_WHAT THIS TASK INVOLVES_.
Starting with the line that has "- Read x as" and finishing with the line that has "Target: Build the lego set", set down each line below exactly. Pictures are not copied.

_PROVIDED MATERIAL_.

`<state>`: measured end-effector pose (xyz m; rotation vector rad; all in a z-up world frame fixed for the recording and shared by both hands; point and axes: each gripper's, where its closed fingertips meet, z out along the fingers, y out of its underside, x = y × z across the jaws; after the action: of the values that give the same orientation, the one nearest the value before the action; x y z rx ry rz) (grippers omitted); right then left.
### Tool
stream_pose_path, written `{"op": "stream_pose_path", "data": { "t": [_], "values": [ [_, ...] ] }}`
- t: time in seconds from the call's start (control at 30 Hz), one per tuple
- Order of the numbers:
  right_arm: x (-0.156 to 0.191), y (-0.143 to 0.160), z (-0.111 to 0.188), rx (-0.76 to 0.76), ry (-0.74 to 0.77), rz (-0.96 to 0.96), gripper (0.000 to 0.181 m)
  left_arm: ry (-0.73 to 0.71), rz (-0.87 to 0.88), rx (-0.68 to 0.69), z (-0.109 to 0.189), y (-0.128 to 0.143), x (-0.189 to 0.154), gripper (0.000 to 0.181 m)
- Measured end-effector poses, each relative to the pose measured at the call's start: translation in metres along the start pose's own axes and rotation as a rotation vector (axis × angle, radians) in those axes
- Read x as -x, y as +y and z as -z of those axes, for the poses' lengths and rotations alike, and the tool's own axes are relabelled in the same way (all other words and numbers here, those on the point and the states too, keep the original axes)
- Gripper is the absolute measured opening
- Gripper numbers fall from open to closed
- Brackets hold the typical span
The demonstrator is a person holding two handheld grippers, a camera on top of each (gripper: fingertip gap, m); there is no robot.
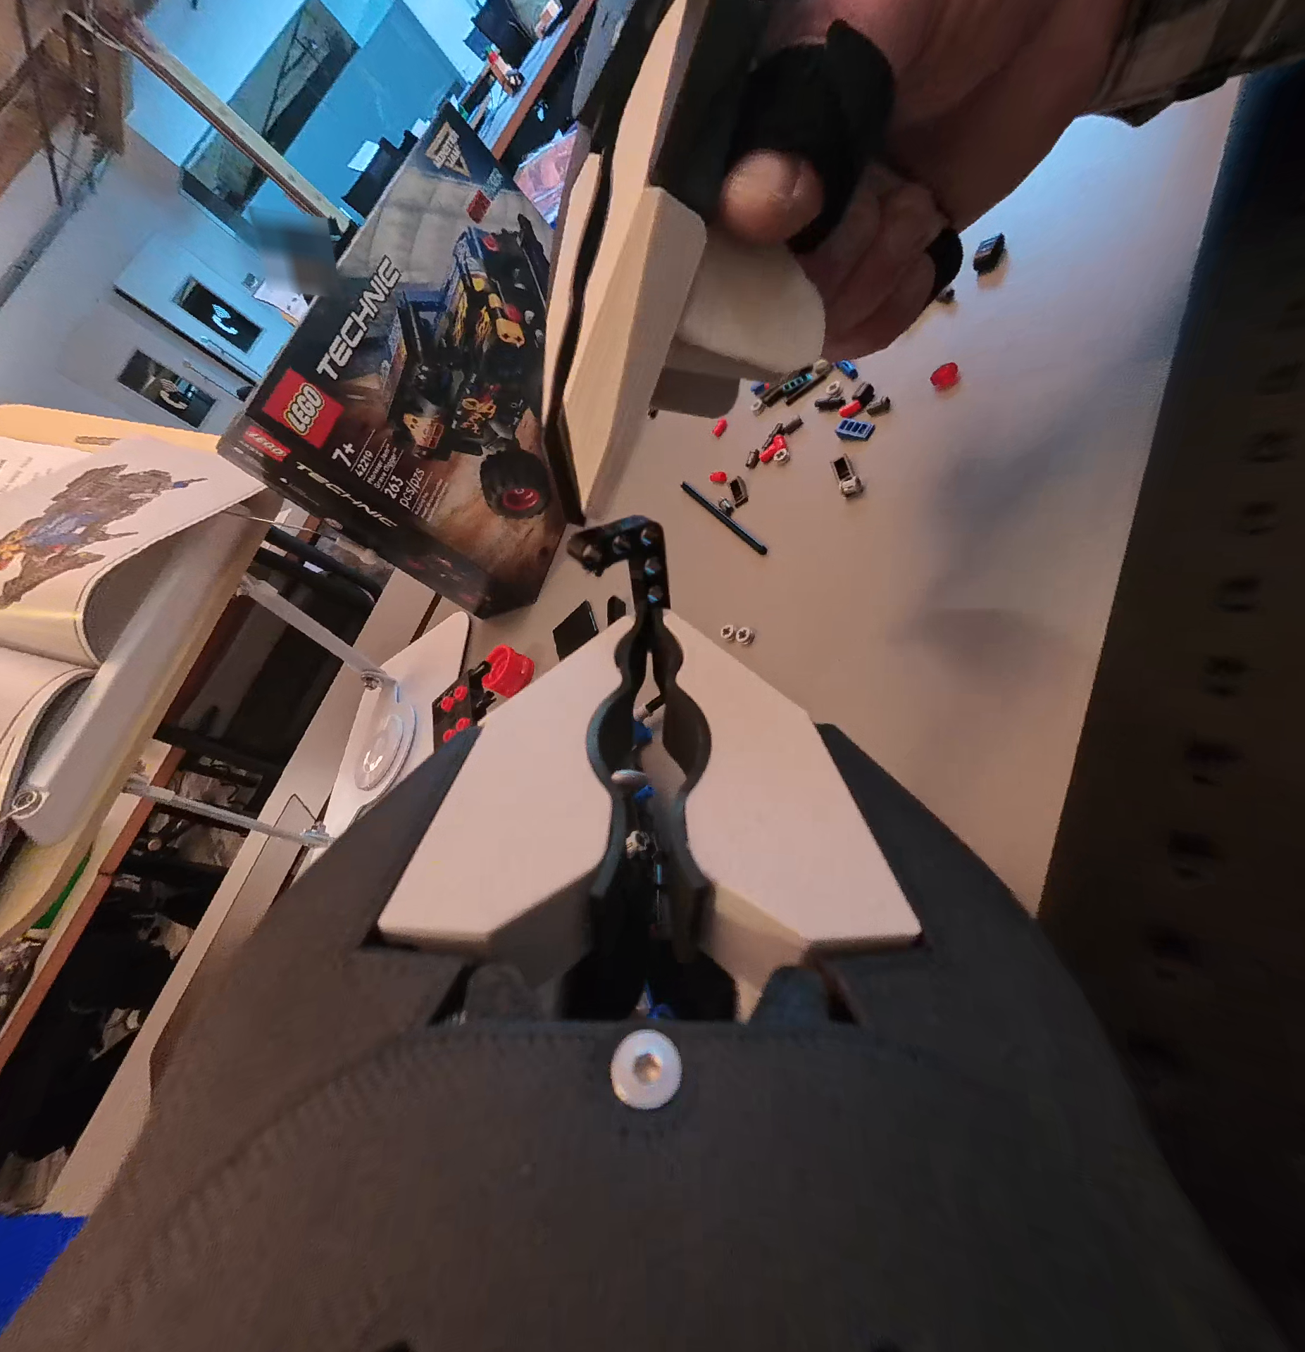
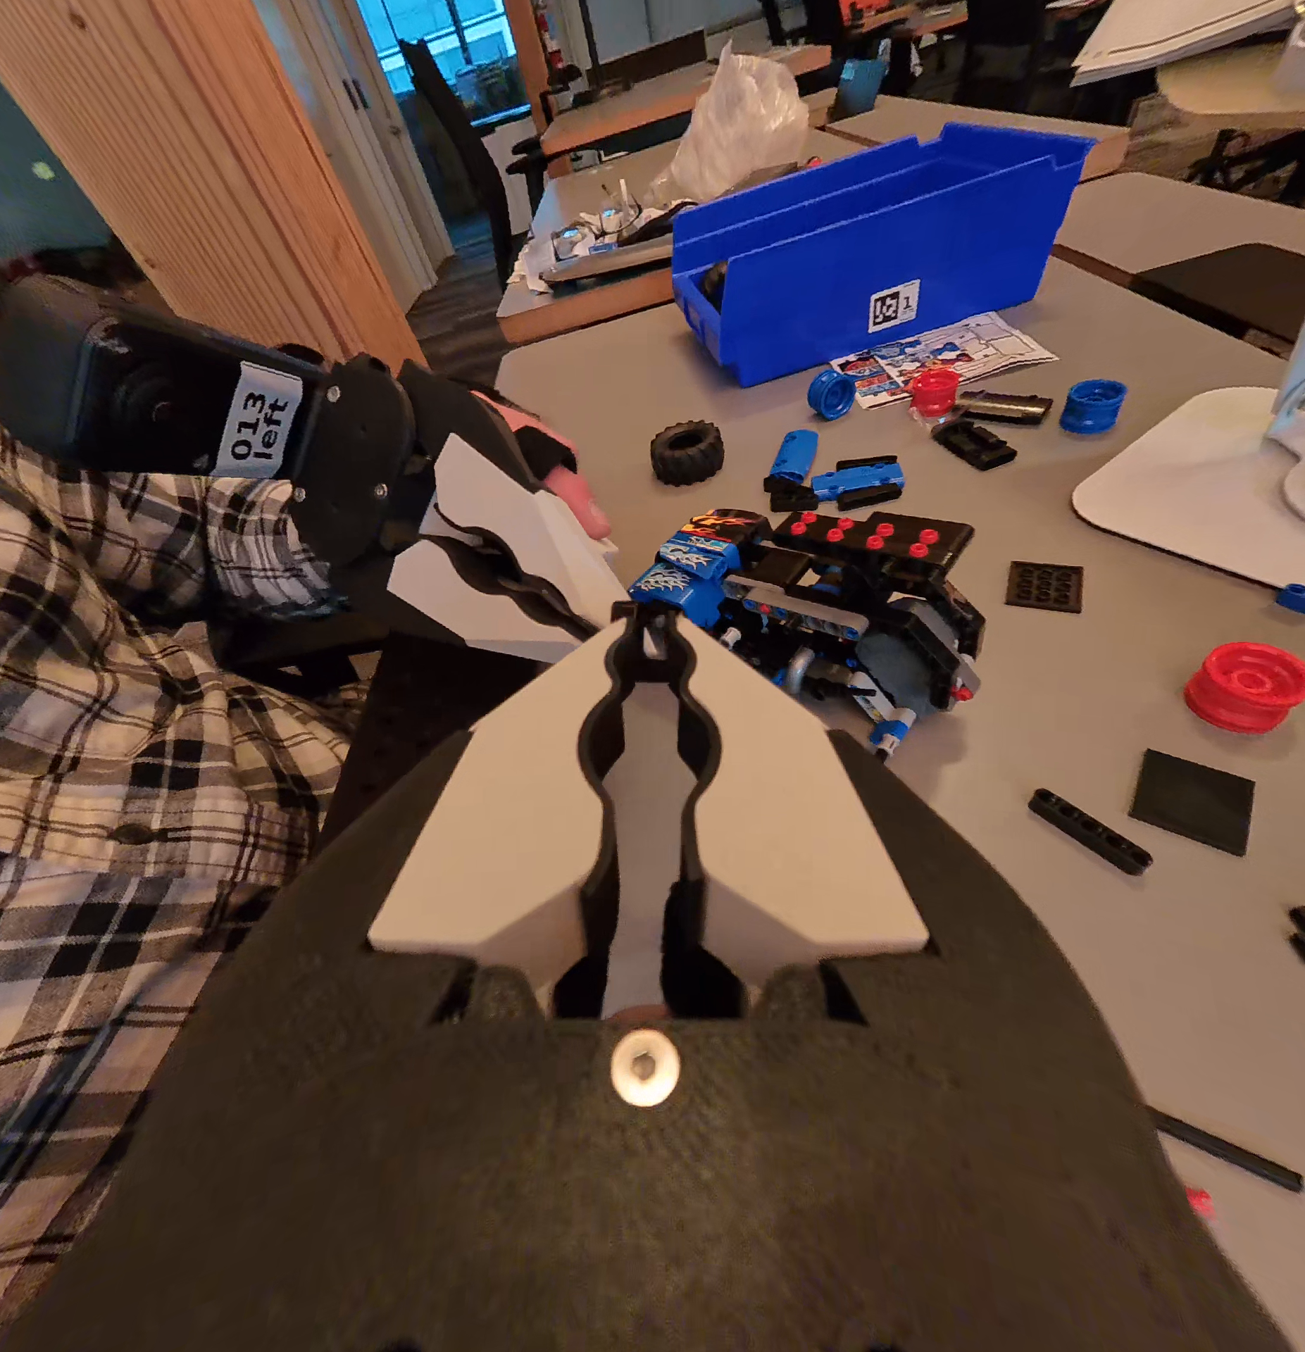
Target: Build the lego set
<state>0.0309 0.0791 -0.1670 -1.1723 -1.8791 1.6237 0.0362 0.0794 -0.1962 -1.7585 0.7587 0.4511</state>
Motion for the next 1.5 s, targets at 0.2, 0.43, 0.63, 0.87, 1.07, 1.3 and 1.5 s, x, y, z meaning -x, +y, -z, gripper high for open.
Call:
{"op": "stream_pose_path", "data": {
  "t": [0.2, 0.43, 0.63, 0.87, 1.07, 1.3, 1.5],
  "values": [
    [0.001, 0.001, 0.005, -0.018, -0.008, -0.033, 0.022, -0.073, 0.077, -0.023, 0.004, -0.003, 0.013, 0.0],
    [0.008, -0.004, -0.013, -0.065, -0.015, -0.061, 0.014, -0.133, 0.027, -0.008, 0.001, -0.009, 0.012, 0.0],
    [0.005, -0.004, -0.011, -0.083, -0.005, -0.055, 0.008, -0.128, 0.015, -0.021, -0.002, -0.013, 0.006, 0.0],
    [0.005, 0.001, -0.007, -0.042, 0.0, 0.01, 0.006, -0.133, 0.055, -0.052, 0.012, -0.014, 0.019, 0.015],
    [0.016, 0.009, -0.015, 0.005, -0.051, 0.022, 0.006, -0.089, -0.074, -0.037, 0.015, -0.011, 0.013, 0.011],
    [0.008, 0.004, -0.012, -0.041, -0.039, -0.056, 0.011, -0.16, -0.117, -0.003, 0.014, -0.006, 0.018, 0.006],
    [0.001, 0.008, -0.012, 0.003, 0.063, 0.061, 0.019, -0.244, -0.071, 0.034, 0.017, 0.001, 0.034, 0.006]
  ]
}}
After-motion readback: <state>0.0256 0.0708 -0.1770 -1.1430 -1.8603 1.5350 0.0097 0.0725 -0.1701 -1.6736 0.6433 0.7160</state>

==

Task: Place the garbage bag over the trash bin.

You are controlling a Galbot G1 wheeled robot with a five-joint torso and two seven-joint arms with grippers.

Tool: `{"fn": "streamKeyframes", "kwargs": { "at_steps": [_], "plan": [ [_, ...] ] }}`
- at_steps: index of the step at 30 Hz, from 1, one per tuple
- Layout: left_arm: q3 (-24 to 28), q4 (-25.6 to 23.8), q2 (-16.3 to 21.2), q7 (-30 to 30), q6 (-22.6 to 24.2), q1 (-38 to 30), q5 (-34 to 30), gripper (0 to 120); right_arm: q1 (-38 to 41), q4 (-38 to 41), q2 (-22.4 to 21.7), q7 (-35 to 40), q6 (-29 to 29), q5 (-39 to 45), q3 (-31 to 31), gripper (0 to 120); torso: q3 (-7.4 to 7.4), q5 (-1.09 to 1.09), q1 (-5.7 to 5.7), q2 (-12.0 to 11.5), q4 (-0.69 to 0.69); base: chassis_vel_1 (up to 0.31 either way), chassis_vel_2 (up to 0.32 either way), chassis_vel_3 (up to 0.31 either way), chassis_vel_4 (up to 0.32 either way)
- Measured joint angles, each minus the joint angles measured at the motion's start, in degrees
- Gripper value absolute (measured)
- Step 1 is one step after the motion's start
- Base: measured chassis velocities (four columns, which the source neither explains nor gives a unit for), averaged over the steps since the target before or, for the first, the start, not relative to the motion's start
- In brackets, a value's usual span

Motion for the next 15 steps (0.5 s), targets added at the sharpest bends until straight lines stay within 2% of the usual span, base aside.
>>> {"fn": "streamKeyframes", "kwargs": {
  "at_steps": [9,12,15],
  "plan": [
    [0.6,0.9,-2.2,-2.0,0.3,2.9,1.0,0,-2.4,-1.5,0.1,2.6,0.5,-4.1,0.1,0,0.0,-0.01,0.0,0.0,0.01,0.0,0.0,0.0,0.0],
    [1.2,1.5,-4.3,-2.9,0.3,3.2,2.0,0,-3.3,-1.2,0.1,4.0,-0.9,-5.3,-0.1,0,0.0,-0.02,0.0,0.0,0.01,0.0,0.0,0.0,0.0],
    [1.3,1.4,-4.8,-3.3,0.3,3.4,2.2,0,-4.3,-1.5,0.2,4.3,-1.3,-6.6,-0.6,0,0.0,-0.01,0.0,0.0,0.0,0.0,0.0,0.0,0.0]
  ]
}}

_EXERCISE ANSWER_.
- Read x as -x, y as +y and z as -z of those axes, for the poses' lengths and rotations alike, and the tool's own axes are relabelled in the same way (all other words and numbers here, those on the point and the states too, keep the original axes)
- Gripper is the absolute measured opening
- Gripper numbers fall from open to closed
- Brackets hold the typical span
The demonstrator is a person holding two handheld grippers, a camera on top of each (gripper: fingertip gap, m); there is no robot.
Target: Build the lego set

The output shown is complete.